Two data were studied:

- Tolerance: Is the oxidized cellulose compress well tolerated?

- Efficacy: Are the results with 150 mg Naropein® pad at least comparable to the intramuscular series?

a) Tolerance:

Of 60 patients, 59 had a normal postoperative period. One patient was readmitted late on the 21st postoperative day with multiple leg ulcers. It was reoperated and no infection of the operated joint was observed. The compress had been gone for a long time. Staphylococcus aureus has been found inside superficial ulcers. The other 59 patients had no complications.

b) Efficiency:

The 60 patients had an immediate postoperative pain between 3 and 7 on a scale of 10. Two thirds of the patients had a pain score of 3 from the first day (41 patients). 15% (10 patients) had pain assessed at 6 on the first day and 4 on the day of delivery (3rd to 5th day) (Figure 2).

Figure 2: Iimmediate post-operative score at day +1.

Discussion

Since the 1970s, the management of post-operative pain has been a major medical deal.

a) Value of local administration of analgesic drugs: For the intramuscular injection of Naropein® and opoids, the incidence of severe postoperative pain is reduced up to 29% and the incidence of catheter dislodgement is 5.7% [2]. There is evidence that local anesthetic and opioid techniques are the most effective at relieving pain after major surgeries. Only regional anesthetic techniques, and preferably continuous techniques with local anesthesia, can result in a substantial reduction in pain response to surgical stress [10,11].

b) Poor efficacy of spinal analgesia: Data on the use of epidural anesthesia in major orthopedic interventions are controversial. Although one study demonstrated a limited improvement in rehabilitation after knee replacement surgery, hospital stay was not improved [5].

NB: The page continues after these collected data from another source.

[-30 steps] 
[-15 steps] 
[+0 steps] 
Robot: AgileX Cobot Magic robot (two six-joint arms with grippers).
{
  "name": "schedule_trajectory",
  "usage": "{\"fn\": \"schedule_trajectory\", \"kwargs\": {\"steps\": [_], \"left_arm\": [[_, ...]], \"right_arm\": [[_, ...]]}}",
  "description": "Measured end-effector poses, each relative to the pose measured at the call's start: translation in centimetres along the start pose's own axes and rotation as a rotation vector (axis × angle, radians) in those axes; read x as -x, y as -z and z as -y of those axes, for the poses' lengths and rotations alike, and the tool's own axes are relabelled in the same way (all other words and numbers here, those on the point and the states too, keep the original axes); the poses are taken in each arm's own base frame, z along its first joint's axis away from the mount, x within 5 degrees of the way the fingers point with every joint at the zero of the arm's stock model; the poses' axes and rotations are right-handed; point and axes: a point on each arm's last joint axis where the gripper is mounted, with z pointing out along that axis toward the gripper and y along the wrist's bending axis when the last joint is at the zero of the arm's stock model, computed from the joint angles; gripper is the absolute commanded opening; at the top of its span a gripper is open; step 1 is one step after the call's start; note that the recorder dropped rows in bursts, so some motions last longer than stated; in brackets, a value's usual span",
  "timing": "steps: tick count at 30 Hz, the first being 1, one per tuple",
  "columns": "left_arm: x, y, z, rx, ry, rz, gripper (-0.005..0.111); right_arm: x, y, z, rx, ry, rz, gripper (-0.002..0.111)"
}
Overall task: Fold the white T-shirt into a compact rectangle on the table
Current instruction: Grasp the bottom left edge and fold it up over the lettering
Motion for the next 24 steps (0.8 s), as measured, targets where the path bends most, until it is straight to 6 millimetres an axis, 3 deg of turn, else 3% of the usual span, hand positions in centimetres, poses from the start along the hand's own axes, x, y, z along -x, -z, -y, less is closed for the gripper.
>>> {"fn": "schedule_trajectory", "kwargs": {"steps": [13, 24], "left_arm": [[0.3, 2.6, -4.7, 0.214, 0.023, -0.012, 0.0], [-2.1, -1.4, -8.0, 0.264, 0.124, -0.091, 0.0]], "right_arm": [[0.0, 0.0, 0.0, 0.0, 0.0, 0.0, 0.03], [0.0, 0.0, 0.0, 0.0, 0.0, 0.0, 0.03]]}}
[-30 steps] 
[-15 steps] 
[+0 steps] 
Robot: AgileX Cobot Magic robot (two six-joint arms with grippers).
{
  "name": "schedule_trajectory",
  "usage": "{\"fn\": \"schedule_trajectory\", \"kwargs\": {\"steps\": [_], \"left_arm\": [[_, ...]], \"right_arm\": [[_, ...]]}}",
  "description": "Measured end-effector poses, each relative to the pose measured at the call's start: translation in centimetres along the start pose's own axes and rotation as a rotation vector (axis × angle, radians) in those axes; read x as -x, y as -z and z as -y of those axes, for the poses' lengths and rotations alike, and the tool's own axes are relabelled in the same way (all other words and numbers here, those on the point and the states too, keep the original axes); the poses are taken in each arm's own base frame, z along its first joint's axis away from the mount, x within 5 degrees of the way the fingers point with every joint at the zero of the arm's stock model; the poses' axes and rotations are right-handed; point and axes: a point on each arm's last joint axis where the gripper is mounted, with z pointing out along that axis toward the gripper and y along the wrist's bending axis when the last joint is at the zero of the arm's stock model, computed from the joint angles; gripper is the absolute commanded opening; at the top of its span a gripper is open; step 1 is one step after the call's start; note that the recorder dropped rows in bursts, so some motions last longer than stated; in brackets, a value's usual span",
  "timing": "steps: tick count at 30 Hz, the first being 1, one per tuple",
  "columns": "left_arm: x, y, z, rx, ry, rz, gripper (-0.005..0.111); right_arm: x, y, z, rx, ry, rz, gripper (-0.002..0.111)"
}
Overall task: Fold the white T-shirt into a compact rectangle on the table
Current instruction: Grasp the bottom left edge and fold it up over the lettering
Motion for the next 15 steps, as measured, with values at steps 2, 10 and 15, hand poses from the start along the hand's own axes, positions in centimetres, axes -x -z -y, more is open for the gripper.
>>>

c) Local analgesia in the area of surgical trauma, with minimal systemic side effects, appears to be an interesting challenger [12].

d) A preliminary series of 60 patients underwent local postoperative analgesia with a cellulose pad. We found that:-

- The pad implanted near the prosthesis did not pose any tolerance problems.

- A patient was readmitted on day 21 for leg ulcers. But the operative site was sterile and the compress was gone.

- Two-thirds of patients described postoperative pain rated 3 from the first day.

- There was no difference between patients treated with conventional parietal infiltration and those who had the Naropein® pad.

e) We enjoyed a much simpler follow-up than perineural catheters we previously used in our service.

f) 8 out of 9 ambulatory patients were very satisfied of their local analgesia without any particular nursing care.

g) Systemic toxicity of local anesthetics: If safe anesthetic plasma concentrations are exceeded, signs of systemic toxicity appear. With increasing plasma levels, neurotoxic symptoms are the first to appear, followed by cardio toxicity that can be life threatening. Cardiac arrhythmias with cardiovascular collapse occur at levels approximately three times higher than those causing seizures. Allergic reaction to local anesthetics is very rare. Many of the reported reactions have a different underlying pathophysiological mechanism (systemic toxicity, vagal syncope) [13].

Conclusion

A series of 60 patients operated on a hip or knee prosthesis possible to get a first idea of the interest of Naropein® in situ. The use of a fibrillated cellulose pad does not pose a problem of tolerance. The subjective results on postoperative pain are at least equivalent to the intramuscular infiltration of the analgesic. Improvements are possible in the choice of the anesthetic and its combination with other molecules this could prolong his action.